Task goal:
Determine how many lines below contain the string "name" and give that number without anything else.

Exercise data:
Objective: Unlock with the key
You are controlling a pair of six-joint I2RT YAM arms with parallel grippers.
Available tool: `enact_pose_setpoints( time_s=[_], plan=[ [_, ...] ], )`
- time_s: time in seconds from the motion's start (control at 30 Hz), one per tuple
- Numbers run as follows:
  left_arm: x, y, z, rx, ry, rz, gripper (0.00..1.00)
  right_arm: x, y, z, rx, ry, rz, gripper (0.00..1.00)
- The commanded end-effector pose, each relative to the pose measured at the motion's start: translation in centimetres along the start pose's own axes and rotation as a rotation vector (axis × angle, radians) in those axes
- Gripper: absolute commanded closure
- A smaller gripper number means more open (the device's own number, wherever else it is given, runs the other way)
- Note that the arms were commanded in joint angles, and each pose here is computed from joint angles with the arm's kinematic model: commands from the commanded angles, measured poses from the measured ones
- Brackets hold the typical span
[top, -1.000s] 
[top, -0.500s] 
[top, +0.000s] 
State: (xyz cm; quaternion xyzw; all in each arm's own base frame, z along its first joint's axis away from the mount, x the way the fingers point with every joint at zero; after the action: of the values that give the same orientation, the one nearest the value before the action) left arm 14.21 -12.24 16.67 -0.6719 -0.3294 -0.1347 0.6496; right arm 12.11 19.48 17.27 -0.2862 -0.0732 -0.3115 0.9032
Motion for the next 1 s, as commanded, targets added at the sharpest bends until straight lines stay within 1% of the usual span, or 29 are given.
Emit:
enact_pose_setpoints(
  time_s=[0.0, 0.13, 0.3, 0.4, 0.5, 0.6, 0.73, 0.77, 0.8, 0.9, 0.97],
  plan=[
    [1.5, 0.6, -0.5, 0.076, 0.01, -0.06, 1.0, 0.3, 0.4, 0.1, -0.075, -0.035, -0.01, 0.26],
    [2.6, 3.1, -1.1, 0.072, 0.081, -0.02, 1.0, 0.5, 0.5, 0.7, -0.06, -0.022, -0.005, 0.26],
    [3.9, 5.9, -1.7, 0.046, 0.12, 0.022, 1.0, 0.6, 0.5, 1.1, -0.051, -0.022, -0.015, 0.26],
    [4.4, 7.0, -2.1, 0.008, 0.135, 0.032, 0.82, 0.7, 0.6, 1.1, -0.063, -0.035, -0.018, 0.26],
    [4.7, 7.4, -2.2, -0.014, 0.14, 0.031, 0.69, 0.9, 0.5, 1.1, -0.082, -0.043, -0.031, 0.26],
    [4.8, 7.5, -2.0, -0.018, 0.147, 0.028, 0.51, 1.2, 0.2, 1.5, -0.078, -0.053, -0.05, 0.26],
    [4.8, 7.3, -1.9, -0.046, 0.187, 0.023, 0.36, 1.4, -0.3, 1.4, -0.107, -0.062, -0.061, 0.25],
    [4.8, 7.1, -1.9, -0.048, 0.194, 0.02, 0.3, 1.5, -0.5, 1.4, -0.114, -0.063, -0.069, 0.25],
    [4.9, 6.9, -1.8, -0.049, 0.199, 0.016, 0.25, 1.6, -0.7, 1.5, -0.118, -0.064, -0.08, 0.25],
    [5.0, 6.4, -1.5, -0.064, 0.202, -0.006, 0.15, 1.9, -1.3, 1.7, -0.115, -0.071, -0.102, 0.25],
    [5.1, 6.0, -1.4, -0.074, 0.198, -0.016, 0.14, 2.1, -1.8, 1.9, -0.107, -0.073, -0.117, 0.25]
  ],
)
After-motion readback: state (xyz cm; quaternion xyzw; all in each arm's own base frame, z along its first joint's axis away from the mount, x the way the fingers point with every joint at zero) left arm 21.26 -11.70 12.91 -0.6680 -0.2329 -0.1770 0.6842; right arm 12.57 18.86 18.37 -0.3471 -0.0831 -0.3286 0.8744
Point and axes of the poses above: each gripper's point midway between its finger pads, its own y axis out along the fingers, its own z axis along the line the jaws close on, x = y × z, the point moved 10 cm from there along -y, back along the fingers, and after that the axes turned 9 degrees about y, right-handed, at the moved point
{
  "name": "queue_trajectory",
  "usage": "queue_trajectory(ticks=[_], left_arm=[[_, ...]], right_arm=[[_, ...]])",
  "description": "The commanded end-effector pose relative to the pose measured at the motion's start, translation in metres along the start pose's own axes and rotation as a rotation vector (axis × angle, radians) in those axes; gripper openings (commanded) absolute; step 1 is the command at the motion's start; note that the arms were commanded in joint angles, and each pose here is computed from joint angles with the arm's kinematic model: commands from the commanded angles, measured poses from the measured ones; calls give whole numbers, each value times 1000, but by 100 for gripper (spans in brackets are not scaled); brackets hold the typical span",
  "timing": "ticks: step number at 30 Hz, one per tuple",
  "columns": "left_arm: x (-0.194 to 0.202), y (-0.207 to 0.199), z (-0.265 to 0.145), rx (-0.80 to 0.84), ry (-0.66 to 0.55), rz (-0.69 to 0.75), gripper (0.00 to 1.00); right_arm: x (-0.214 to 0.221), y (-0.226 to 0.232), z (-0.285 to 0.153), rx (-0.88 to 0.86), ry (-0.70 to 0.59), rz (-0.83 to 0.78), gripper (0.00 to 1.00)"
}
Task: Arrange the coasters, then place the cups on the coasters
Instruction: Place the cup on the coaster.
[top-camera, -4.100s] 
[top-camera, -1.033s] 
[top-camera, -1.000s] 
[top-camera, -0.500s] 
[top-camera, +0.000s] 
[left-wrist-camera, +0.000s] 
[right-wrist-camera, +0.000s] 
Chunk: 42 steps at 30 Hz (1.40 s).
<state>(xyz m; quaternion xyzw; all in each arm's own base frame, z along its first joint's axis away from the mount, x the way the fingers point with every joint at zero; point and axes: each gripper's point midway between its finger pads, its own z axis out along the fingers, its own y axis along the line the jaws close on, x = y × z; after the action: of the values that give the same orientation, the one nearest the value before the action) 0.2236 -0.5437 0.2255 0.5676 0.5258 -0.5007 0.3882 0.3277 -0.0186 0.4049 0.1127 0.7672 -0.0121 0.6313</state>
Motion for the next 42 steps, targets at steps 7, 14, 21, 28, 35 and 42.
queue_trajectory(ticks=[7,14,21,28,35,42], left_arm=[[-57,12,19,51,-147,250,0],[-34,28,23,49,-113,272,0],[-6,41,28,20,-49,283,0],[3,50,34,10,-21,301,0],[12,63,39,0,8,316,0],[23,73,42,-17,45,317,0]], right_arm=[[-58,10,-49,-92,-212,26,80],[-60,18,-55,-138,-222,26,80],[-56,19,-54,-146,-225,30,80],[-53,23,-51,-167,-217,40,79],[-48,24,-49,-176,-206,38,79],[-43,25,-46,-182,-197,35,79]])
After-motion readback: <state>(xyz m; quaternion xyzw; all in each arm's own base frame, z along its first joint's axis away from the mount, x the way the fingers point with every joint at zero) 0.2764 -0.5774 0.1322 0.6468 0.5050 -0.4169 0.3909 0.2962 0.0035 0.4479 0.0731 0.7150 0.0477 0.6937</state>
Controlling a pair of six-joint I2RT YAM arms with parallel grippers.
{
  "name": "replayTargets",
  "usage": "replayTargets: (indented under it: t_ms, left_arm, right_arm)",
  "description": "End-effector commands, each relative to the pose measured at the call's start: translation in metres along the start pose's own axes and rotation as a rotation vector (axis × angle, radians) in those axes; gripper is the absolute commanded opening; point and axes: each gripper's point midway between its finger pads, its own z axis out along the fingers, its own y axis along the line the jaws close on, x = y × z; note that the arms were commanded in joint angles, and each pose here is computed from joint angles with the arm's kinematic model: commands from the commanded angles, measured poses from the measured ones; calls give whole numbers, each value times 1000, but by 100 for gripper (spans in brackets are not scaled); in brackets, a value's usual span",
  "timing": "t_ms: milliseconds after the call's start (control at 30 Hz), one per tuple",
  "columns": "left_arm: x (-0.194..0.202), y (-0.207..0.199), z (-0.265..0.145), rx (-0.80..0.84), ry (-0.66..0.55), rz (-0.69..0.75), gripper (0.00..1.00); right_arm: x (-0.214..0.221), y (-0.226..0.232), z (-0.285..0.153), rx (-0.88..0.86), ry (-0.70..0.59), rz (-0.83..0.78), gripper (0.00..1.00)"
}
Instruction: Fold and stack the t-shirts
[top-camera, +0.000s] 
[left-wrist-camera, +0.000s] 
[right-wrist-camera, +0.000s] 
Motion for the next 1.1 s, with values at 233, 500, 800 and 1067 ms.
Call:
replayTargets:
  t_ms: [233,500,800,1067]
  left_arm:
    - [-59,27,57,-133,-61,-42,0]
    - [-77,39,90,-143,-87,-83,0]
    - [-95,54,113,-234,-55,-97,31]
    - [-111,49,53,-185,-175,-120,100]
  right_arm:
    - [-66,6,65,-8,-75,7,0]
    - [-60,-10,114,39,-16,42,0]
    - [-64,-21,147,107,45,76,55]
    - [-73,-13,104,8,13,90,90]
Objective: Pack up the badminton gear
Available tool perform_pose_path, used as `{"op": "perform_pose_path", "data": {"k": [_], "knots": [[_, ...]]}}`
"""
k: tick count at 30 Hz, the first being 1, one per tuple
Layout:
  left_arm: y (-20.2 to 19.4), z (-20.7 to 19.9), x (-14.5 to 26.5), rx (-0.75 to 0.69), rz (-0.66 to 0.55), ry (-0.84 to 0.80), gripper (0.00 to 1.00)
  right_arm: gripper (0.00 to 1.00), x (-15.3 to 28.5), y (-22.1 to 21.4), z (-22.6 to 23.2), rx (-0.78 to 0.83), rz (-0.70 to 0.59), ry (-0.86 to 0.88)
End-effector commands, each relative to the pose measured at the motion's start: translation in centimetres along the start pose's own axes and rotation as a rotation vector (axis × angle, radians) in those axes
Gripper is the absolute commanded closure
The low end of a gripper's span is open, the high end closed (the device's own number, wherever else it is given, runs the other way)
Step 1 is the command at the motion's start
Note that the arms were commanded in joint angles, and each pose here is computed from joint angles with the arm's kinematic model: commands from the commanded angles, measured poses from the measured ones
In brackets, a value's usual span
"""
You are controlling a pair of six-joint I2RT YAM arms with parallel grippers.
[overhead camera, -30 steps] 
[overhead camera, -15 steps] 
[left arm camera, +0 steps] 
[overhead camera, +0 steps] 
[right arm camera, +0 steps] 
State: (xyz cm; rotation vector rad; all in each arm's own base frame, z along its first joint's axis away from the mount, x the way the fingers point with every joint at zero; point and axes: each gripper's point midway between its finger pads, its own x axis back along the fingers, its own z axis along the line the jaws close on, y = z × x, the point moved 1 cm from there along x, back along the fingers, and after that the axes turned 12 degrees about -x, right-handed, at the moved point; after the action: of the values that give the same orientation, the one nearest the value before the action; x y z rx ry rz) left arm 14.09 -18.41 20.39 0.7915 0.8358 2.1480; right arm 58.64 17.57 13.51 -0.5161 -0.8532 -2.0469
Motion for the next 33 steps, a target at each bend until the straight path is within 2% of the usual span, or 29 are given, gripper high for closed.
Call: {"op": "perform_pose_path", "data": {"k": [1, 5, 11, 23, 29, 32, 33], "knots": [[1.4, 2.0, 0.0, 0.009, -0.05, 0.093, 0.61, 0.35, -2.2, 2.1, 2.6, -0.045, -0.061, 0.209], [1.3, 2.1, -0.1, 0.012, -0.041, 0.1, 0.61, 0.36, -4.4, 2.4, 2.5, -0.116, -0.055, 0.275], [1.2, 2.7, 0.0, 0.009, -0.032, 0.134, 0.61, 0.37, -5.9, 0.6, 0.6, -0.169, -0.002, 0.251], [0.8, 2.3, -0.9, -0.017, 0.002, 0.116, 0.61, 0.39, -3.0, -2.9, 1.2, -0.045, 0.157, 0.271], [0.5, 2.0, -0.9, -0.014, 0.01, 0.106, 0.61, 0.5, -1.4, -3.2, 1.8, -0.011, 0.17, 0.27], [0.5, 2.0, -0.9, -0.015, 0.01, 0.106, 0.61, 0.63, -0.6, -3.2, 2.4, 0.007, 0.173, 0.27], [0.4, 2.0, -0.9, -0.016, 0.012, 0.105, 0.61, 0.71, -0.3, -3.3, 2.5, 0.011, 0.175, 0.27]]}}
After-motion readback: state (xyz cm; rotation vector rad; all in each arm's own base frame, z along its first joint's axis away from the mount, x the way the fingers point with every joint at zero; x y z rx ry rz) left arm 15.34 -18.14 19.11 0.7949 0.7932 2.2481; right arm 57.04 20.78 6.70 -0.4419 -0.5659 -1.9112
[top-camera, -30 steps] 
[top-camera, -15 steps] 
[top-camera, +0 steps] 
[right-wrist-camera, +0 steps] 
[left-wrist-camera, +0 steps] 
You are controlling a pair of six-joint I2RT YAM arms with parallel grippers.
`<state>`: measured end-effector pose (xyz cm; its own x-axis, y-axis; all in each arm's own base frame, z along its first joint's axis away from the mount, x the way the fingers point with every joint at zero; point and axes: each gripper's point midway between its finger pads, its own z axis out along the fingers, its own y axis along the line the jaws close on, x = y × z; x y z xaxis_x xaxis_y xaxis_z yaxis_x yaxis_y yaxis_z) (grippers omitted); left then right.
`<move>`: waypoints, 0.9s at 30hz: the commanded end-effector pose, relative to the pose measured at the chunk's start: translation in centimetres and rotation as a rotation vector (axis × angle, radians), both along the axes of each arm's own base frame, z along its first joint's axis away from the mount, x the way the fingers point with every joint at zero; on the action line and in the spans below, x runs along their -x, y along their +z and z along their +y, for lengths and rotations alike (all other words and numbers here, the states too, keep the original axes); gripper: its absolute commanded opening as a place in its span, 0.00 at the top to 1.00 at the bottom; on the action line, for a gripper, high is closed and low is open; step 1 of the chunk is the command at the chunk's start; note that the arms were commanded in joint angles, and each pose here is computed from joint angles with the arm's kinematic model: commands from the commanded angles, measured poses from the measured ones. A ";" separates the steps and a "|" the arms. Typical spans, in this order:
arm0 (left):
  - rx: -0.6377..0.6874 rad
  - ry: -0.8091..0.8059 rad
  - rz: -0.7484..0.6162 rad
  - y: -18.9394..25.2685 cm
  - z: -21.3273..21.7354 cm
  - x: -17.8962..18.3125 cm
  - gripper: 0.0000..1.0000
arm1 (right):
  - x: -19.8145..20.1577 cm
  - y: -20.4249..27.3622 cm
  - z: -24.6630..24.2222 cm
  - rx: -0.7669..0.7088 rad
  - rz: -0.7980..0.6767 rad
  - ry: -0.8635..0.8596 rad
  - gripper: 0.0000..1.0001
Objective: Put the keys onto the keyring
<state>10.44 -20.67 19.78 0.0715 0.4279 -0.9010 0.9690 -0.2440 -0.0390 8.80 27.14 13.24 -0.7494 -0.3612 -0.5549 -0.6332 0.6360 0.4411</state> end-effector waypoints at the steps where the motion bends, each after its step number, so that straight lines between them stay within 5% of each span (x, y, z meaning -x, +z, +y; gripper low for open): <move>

Result for this task:
2